黄包车将戈尔隆和赫舍尔拉到了黑桥边上停了下来,河对岸就是以这座桥命名的黑桥区。那边的道路基本没什么维护,车轱辘窄的黄包车在那泥泞的道路上很难通行。
在多付了几戈比的小费之后,戈尔隆他们得到了车夫几句祝福的话语,同时这位精瘦的汉子也提醒他们不要走黑桥上层的路,多花点钱走两旁的检修道会省事许多。
这种人力黄包车是远东殖民领那边的特产,原本一开始只是作为一个新奇玩意给引进到了旧大陆,然而这种灵活的小型交通工具却十分适应旧大陆狭窄而复杂的老旧城区。

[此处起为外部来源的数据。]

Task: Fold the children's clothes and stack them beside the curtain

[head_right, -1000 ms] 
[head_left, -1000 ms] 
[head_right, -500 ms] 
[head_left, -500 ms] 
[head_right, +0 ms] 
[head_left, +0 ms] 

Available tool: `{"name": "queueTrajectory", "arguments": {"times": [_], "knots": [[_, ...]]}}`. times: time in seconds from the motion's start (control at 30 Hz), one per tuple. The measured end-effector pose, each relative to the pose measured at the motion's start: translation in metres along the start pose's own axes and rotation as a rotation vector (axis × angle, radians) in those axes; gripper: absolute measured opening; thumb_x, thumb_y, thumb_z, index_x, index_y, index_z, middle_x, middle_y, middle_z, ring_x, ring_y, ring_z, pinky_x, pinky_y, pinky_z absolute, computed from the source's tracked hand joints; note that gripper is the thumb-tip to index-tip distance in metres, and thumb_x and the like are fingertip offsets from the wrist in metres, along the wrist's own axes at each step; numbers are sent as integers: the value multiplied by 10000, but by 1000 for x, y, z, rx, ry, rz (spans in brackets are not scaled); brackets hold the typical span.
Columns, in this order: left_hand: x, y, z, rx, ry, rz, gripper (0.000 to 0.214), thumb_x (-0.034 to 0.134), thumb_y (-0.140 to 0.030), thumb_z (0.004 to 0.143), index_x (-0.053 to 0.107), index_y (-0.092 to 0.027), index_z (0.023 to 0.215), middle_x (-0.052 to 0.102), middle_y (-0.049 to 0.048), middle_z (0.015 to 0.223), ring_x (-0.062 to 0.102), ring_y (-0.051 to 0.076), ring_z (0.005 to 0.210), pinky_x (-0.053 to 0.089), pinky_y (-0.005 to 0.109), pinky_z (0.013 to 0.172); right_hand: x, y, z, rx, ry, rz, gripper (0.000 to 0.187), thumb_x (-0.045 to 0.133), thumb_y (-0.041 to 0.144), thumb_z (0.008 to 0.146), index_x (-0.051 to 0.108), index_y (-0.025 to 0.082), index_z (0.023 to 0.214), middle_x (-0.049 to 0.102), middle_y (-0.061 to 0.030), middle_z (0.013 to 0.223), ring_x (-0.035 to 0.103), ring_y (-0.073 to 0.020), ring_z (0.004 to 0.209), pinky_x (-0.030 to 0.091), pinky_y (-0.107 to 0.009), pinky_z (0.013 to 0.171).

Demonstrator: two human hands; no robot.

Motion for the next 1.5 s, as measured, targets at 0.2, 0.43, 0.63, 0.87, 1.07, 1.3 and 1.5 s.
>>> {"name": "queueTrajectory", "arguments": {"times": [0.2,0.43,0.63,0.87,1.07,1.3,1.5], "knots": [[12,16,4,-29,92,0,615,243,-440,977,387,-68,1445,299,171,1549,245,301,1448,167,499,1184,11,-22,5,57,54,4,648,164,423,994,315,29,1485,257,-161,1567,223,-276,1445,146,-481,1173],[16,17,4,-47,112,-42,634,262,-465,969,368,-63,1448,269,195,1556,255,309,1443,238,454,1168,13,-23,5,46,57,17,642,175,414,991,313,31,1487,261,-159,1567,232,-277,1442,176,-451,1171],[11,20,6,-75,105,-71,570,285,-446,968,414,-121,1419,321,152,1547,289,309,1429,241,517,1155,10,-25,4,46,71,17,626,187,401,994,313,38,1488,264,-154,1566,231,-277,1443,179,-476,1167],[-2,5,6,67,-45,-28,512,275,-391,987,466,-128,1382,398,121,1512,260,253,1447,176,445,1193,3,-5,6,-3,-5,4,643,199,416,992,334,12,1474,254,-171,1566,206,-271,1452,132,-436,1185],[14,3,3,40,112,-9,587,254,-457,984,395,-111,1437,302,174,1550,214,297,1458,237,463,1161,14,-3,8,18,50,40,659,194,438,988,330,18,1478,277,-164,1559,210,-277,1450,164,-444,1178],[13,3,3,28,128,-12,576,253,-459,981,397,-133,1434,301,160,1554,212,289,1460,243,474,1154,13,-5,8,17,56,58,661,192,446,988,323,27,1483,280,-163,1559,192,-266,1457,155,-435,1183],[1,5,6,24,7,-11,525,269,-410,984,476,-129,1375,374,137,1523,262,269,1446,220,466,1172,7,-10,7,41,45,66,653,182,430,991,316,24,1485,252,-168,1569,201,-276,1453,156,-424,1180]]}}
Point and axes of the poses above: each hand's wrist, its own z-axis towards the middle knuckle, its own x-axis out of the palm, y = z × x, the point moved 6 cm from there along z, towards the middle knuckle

于是乎这个新兴行业开始在帝国各大城市中快速发展,同样也很快触及到了传统交通行业马车行会的利益。
保守的马车行会以残暴和人格不平等为借口,开始在帝国的各大报纸上宣称人力车的存在是故意在破坏帝国公民法中所宣扬的公民平等概念。
然而作为新兴行业的黄包车行会却搬出了古早的血族律法,声称圣血贵族有权利奴役他们自认为侵犯了其尊严的血奴阶层。

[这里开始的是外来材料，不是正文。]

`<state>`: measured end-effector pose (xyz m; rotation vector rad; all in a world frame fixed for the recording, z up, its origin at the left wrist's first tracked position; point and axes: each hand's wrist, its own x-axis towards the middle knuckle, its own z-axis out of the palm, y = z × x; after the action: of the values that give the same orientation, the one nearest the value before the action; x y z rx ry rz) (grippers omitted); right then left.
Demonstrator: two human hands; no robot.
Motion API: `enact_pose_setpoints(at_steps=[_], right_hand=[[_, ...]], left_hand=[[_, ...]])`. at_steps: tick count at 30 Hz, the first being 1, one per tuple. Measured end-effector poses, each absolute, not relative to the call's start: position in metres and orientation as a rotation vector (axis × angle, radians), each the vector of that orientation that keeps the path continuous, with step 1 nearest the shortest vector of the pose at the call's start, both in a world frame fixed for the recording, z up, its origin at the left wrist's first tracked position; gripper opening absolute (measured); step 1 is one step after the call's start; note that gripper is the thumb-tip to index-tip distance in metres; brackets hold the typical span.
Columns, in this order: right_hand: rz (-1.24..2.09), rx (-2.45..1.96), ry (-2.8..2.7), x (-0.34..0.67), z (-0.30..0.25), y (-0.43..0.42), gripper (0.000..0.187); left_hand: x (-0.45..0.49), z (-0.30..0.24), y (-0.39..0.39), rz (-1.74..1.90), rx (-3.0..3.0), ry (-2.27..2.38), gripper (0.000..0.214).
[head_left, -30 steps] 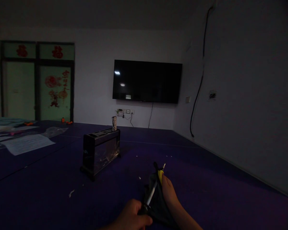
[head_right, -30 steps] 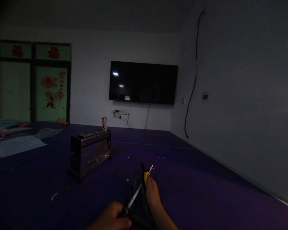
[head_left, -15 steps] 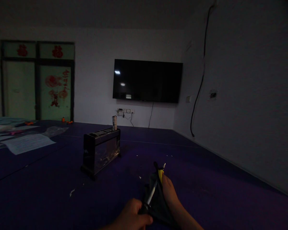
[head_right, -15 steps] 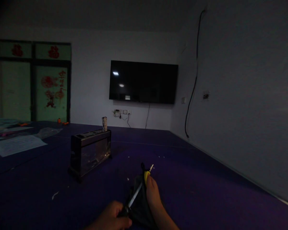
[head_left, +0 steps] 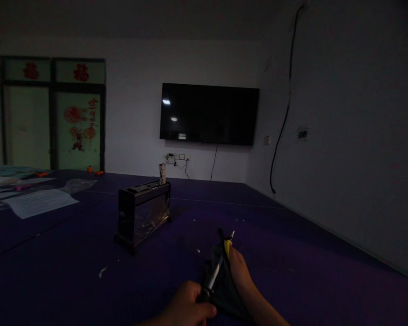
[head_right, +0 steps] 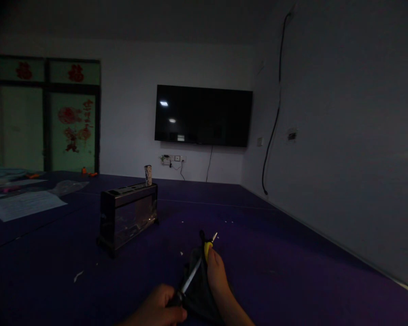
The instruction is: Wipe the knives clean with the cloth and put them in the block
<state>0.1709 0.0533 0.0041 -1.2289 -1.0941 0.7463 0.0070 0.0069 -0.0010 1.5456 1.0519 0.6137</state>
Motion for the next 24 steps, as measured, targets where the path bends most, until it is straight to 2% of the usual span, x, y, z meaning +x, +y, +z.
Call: enact_pose_setpoints(at_steps=[18,24], right_hand=[[0.792,-1.212,-1.07,0.1688,0.0077,0.0513,0.049],[0.798,-1.205,-1.068,0.1684,0.0068,0.05,0.049]], left_hand=[[0.0072,0.0039,0.0052,0.598,1.544,1.049,0.01],[0.0073,0.0019,0.0045,0.621,1.529,1.038,0.015]])
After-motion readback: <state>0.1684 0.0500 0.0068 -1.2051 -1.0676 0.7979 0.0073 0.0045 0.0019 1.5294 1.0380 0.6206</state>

前者紧抓帝国公民乘坐人力车的法律象征,而后者也紧咬着血族乘车本就是他们理所当然的权利。
两边显然说的都不是一个对象,但是在报纸的论战中却都在竭力地去证明己方的逻辑才是完美无瑕的正统。
这场抽象的辩论竟然一口气持续了两年多,直到圣血教会最后亲自下场才一锤定音。
圣血教会威严地宣布:所有血奴阶层在圣血的教典中都是圣血一族的奴隶,他们天然就有着被圣族统治的义务。
对于帝国公民法上的条款教会是这样解释的:血奴阶层之间要平等、圣血贵族之间也要平等,但是这两个平等却绝不能够愚蠢而直接地画上等号。
古老的血族世家给新兴的家族好好地上了一课,圣血的世界从来都不是有了多少钱就能有多少分量的话语权。
金钱在古老的传承面前不至一提。
至此之后黄包车这种新兴的交通工具就像是被刻意打上了血族至上的标签一样,开始在任何有血族定居的城市出现。
即便城市的交通状况完全不适合黄包车的出行也无所谓,那些个所谓的圣血贵族自掏腰包也会弄一两辆放在其车库里。
古老的家族赢得了同新兴贵族间的一次交锋,但也阴差阳错地让之前为新兴贵族摇旗呐喊的人类布尔乔亚们如梦初醒。